- _EXERCISE AIM_
Only one stretch of the data is wanted: the line containing "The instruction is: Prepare", the line containing "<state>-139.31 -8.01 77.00", and every line between them, copied exactly.

- _COLLECTED DATA_
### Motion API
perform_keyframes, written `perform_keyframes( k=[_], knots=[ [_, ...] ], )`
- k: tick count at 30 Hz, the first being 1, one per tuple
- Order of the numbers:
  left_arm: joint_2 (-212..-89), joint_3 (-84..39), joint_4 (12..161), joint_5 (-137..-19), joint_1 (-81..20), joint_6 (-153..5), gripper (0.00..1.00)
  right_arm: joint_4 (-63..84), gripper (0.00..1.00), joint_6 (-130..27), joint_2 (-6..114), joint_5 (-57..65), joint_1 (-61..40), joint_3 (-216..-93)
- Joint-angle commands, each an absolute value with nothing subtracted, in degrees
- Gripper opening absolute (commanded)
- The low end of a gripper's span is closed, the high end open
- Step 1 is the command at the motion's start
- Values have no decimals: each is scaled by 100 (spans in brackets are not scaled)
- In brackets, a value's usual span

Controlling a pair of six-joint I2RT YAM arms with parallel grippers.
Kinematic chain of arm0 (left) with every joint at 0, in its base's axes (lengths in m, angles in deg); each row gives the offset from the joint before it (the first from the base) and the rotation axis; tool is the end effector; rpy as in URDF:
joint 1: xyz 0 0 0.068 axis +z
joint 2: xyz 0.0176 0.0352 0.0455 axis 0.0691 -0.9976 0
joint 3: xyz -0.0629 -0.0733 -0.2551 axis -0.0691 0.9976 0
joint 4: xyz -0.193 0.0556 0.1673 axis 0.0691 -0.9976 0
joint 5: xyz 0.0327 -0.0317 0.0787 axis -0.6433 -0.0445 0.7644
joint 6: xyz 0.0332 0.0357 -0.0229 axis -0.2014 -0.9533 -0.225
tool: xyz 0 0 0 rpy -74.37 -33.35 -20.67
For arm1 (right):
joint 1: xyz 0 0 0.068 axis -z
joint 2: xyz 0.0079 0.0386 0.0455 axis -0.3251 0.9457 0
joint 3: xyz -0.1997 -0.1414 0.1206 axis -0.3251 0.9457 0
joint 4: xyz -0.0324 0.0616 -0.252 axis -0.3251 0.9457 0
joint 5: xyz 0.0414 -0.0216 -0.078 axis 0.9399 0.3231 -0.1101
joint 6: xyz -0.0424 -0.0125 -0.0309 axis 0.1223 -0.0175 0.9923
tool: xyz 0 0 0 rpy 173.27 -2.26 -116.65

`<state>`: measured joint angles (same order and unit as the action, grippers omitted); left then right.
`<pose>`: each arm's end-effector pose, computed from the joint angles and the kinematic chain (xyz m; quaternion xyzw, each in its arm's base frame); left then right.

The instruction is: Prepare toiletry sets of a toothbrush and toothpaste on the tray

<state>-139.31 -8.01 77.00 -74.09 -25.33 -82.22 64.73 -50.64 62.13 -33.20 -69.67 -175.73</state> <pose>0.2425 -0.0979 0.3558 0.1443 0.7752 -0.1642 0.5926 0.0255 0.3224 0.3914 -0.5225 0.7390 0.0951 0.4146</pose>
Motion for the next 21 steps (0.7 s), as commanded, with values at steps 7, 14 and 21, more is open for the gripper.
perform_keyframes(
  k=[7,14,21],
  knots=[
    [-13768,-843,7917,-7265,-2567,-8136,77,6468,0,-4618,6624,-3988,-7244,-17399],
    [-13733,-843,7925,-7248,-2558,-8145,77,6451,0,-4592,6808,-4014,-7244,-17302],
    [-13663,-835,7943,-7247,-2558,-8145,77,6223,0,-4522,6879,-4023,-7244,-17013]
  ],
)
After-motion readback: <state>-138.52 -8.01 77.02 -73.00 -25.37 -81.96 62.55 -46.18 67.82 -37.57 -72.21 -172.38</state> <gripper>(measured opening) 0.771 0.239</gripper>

- _RESPONSE TO THIS TASK_
The instruction is: Prepare toiletry sets of a toothbrush and toothpaste on the tray

<state>-139.31 -8.01 77.00 -74.09 -25.33 -82.22 64.73 -50.64 62.13 -33.20 -69.67 -175.73</state> <pose>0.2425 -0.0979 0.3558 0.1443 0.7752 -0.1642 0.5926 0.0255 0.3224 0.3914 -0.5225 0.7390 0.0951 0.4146</pose>

This exercise has been answered in full.